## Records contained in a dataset

Content starts

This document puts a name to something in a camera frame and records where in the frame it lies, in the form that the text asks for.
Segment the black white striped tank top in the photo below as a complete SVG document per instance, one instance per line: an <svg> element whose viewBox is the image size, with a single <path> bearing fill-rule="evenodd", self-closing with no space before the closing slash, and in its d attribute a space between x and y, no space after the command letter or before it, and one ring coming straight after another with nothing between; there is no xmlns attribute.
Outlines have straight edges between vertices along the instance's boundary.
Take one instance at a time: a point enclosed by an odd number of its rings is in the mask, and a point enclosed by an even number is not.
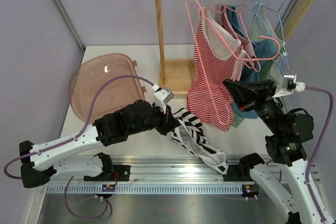
<svg viewBox="0 0 336 224"><path fill-rule="evenodd" d="M218 173L227 174L229 165L226 154L210 144L204 134L204 125L200 119L185 108L178 110L173 116L180 126L170 132L171 142L182 146Z"/></svg>

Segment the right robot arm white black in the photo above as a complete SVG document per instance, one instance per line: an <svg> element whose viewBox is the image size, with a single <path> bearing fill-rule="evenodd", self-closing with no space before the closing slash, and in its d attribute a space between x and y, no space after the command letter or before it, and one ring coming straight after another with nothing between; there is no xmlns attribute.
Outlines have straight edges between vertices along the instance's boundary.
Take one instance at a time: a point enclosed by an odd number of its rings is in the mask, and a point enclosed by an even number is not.
<svg viewBox="0 0 336 224"><path fill-rule="evenodd" d="M279 97L306 90L306 84L291 75L285 76L280 84L270 80L229 79L223 84L239 110L254 110L272 132L265 137L267 153L285 177L289 189L270 174L267 164L256 153L239 160L239 176L255 181L280 210L286 223L335 223L312 179L313 160L307 158L303 146L313 138L313 117L302 108L284 113L281 103L277 102Z"/></svg>

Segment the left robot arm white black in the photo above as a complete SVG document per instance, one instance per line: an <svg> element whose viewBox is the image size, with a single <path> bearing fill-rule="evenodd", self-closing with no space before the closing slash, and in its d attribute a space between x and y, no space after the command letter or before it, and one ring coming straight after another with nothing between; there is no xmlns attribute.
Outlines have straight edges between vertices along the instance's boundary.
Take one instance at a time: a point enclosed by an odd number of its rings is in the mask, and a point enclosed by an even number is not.
<svg viewBox="0 0 336 224"><path fill-rule="evenodd" d="M80 131L77 136L53 140L45 144L23 141L19 144L21 160L20 177L25 188L48 183L56 174L56 163L63 158L95 148L125 142L130 135L157 130L167 135L180 123L169 106L161 108L144 100L106 114Z"/></svg>

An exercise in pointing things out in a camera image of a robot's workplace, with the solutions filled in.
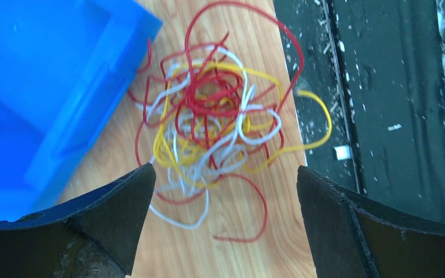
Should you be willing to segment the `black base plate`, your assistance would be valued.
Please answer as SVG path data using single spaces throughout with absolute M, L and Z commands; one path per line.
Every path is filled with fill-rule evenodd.
M 445 223 L 445 1 L 275 1 L 301 50 L 296 90 L 329 109 L 309 167 L 352 191 Z

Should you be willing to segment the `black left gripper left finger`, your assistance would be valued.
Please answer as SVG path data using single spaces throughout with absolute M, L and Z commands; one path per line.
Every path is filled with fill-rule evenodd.
M 0 221 L 0 277 L 125 277 L 154 192 L 149 163 L 14 222 Z

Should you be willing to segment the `blue plastic compartment bin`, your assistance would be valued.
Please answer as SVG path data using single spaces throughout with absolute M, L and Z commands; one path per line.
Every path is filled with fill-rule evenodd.
M 0 1 L 0 221 L 57 202 L 161 27 L 136 1 Z

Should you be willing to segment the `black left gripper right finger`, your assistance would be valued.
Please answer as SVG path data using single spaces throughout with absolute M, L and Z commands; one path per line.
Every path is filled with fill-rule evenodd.
M 318 277 L 445 277 L 445 224 L 300 166 L 297 193 Z

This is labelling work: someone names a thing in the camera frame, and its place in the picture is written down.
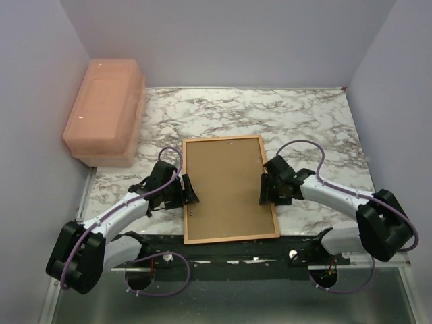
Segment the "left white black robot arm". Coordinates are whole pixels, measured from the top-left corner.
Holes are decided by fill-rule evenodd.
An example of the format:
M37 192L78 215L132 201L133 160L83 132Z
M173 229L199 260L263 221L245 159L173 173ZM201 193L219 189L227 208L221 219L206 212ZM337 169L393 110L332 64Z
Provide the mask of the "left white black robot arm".
M103 272L122 263L141 267L149 261L149 249L134 232L124 233L131 223L150 217L152 211L178 209L199 202L188 175L164 161L151 174L128 188L110 209L88 221L67 222L53 247L45 272L61 287L89 293Z

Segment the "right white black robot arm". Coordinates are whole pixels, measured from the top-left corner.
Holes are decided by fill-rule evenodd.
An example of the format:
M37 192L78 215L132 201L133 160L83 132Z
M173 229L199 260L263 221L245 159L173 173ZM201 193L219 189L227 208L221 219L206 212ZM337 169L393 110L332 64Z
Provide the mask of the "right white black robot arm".
M293 200L319 203L356 222L344 229L324 229L310 248L314 262L324 265L341 253L367 253L387 262L414 237L412 225L396 197L388 190L355 191L323 179L318 173L295 171L283 157L264 164L260 205L288 206Z

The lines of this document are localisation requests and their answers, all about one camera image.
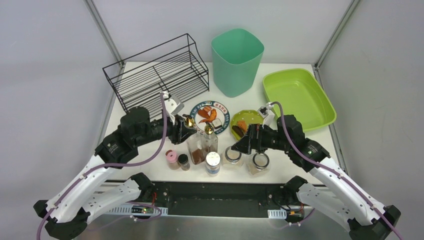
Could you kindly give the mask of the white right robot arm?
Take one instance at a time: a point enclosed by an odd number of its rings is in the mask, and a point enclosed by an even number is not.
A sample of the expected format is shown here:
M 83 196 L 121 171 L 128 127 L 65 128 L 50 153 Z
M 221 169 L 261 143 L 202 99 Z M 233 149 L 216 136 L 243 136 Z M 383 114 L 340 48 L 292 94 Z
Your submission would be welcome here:
M 355 183 L 318 142 L 305 136 L 302 125 L 293 115 L 277 119 L 277 129 L 264 124 L 250 124 L 247 133 L 231 149 L 243 154 L 283 151 L 305 172 L 324 184 L 332 195 L 322 192 L 300 176 L 293 177 L 283 189 L 291 197 L 313 207 L 348 231 L 353 240 L 384 240 L 395 226 L 401 212 L 394 205 L 385 206 Z

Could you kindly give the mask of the silver lid blue shaker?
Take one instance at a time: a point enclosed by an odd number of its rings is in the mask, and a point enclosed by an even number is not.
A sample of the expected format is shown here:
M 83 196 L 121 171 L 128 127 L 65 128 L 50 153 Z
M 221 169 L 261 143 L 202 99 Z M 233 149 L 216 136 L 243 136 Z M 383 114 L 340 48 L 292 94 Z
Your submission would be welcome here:
M 209 152 L 205 157 L 206 171 L 211 176 L 216 176 L 221 168 L 221 156 L 217 152 Z

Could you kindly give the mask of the glass bottle gold spout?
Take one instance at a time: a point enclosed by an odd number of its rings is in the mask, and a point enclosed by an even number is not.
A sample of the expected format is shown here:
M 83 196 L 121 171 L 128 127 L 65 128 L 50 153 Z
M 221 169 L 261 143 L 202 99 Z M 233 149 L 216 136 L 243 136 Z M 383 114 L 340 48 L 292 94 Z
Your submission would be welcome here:
M 204 134 L 201 136 L 201 144 L 204 156 L 211 152 L 218 152 L 218 136 L 210 123 L 207 123 L 204 127 Z

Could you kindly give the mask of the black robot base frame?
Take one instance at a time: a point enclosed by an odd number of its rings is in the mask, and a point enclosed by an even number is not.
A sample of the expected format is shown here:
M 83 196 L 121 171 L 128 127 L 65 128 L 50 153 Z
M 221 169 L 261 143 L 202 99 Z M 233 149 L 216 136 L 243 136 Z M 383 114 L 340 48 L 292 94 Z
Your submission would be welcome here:
M 135 201 L 168 209 L 169 215 L 268 218 L 273 210 L 295 223 L 306 216 L 302 203 L 283 190 L 283 184 L 153 182 Z

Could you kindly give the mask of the glass bottle brown contents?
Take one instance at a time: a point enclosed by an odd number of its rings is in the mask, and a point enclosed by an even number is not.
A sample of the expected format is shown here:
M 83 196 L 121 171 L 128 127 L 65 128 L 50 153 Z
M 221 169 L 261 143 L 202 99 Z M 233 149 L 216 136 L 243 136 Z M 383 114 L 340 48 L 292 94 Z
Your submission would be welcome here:
M 202 134 L 197 130 L 193 117 L 187 114 L 183 114 L 182 116 L 184 117 L 184 124 L 195 130 L 195 133 L 186 140 L 186 143 L 193 164 L 198 165 L 205 160 L 202 145 Z

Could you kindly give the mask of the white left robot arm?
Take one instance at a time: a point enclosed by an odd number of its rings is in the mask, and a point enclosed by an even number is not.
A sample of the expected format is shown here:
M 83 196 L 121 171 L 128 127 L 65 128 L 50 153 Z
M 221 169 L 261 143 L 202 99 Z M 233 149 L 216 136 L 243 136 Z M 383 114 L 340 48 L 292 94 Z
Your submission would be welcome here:
M 97 195 L 95 191 L 109 176 L 130 167 L 140 146 L 154 141 L 163 143 L 165 139 L 178 145 L 195 133 L 194 120 L 188 115 L 166 115 L 151 120 L 146 108 L 130 109 L 121 118 L 117 129 L 95 149 L 72 183 L 56 197 L 34 204 L 34 210 L 42 218 L 40 228 L 55 239 L 72 240 L 114 207 L 134 200 L 147 202 L 154 185 L 143 173 L 134 174 L 123 184 L 101 194 Z

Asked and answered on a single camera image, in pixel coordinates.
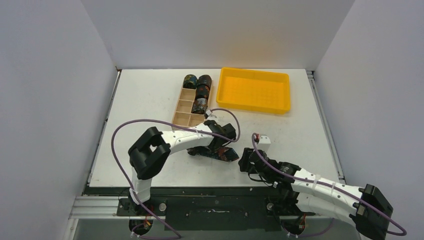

Content ends

## EXERCISE INSTRUCTIONS
Would you filter the records and copy each line that contains the word "glass"?

## YOUR SOLUTION
Could you kindly give the mask of the glass bottle gold spout?
Could you kindly give the mask of the glass bottle brown contents?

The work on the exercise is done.